Namun persoalan infrastruktur masih menjadi tantangan
terbesar. Sekolah hanya memiliki enam ruang kelas, termasuk kantor. Salah
satunya kini digunakan tempat tinggal guru. Akibatnya, beberapa kelas terpaksa
digabung.
Harapan Kepada Pemerintah: Jalan, Rumah Dinas, dan Tunjangan Daerah
Terpencil
Meski selalu tersenyum saat bercerita, Asmiati menyimpan
harapan besar kepada pemerintah.
“Yang pertama, semoga jalan diperbaiki. Itu paling
penting. Yang kedua, rumah dinas. Kalau tidak ada rumah dinas, kami terpaksa
pakai ruang kelas. Yang ketiga, kalau bisa ada tambahan tunjangan untuk daerah
pelosok, apalagi kami jauh dari keluarga,” harapnya.

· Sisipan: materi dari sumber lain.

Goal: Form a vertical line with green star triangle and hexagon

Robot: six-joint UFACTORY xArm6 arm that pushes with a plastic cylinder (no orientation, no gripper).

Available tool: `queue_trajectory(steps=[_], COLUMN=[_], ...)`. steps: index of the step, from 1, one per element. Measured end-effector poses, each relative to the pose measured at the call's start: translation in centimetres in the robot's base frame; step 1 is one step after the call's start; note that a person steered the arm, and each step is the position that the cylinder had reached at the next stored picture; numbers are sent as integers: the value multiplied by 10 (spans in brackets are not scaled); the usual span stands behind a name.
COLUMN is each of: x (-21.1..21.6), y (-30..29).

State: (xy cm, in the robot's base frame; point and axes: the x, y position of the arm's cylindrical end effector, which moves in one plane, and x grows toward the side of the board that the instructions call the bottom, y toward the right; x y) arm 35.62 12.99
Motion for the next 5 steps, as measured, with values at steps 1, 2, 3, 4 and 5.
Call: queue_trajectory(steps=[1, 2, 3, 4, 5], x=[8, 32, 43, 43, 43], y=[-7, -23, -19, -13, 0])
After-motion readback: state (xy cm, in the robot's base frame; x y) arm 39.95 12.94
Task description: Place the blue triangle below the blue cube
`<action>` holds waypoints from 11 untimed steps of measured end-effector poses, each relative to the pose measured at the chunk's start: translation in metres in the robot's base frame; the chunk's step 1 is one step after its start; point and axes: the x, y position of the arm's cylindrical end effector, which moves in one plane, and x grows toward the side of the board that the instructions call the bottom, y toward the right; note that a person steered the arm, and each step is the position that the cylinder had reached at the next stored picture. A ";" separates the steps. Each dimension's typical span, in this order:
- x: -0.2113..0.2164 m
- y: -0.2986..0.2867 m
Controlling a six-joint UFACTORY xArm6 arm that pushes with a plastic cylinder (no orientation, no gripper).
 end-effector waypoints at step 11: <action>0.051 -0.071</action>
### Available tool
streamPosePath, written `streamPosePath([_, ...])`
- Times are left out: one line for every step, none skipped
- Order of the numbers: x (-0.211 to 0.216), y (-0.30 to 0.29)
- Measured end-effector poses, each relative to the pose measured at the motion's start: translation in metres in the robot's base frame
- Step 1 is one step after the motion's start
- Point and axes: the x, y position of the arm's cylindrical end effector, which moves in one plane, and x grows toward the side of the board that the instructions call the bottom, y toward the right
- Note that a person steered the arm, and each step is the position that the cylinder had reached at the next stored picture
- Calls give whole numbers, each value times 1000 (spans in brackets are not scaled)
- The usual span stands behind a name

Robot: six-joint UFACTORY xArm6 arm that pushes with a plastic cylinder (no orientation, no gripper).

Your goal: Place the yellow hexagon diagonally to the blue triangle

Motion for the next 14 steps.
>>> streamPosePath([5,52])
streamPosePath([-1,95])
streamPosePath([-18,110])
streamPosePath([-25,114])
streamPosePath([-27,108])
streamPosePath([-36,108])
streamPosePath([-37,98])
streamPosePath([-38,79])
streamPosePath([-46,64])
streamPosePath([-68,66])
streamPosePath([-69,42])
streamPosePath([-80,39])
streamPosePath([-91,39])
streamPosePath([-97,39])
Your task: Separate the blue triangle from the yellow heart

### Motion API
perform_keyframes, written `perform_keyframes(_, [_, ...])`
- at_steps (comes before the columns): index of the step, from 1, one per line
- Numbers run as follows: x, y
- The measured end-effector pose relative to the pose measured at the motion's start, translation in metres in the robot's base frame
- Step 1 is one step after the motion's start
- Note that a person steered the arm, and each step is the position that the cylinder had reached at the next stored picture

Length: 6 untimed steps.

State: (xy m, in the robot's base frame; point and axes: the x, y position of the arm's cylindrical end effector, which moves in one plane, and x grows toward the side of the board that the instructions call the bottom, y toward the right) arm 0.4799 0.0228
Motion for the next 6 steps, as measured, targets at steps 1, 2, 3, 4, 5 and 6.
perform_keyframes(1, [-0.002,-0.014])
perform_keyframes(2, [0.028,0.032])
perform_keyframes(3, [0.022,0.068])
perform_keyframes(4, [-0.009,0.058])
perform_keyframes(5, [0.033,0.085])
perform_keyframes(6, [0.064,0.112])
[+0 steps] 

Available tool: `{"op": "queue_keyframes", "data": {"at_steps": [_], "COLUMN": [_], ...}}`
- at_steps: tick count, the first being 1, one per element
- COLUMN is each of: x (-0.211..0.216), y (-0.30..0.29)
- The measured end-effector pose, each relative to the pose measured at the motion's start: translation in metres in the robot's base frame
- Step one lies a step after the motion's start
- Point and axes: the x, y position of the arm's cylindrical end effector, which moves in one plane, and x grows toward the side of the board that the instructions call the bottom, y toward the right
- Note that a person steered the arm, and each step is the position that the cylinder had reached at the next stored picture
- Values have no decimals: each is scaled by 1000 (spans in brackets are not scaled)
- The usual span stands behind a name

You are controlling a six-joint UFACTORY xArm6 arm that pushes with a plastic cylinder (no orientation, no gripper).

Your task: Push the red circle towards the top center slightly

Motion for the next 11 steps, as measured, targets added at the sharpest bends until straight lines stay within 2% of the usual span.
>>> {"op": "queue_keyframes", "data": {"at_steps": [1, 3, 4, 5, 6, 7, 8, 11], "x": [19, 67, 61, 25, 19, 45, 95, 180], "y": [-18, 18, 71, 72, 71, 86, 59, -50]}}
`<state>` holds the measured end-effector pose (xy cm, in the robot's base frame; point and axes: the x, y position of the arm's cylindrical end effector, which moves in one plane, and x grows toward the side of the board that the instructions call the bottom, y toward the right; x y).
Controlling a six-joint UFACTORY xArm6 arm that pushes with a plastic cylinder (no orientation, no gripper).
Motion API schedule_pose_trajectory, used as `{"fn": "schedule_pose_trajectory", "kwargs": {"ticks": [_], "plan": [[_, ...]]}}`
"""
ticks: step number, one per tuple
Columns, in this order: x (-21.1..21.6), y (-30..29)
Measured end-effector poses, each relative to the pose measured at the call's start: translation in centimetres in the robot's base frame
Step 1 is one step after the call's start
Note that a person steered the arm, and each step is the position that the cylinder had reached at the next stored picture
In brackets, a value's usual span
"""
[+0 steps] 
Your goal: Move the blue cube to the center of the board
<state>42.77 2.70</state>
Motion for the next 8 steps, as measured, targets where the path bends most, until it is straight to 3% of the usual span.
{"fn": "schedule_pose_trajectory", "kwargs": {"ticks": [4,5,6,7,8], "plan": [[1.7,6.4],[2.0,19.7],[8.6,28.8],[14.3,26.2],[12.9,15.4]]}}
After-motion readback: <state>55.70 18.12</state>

Bagi Asmiati Abdullah, mengajar bukan hanya tentang
menyampaikan ilmu, tetapi tentang menghadirkan negara di sebuah dusun yang jauh
dari keramaian. Di balik jurang, hujan, dan ruang kelas yang jadi tempat tidur,
ia tetap percaya bahwa pendidikan adalah jalan sunyi yang harus ditempuh dengan
kesabaran.
“Anak-anak di sana masa depannya bagus. Itu yang selalu
saya ingat,” katanya pelan.
Di Bastem Utara, guru seperti Asmiati bukan sekadar
tenaga pengajar. Mereka adalah penjaga cahaya di tengah sunyi pegunungan.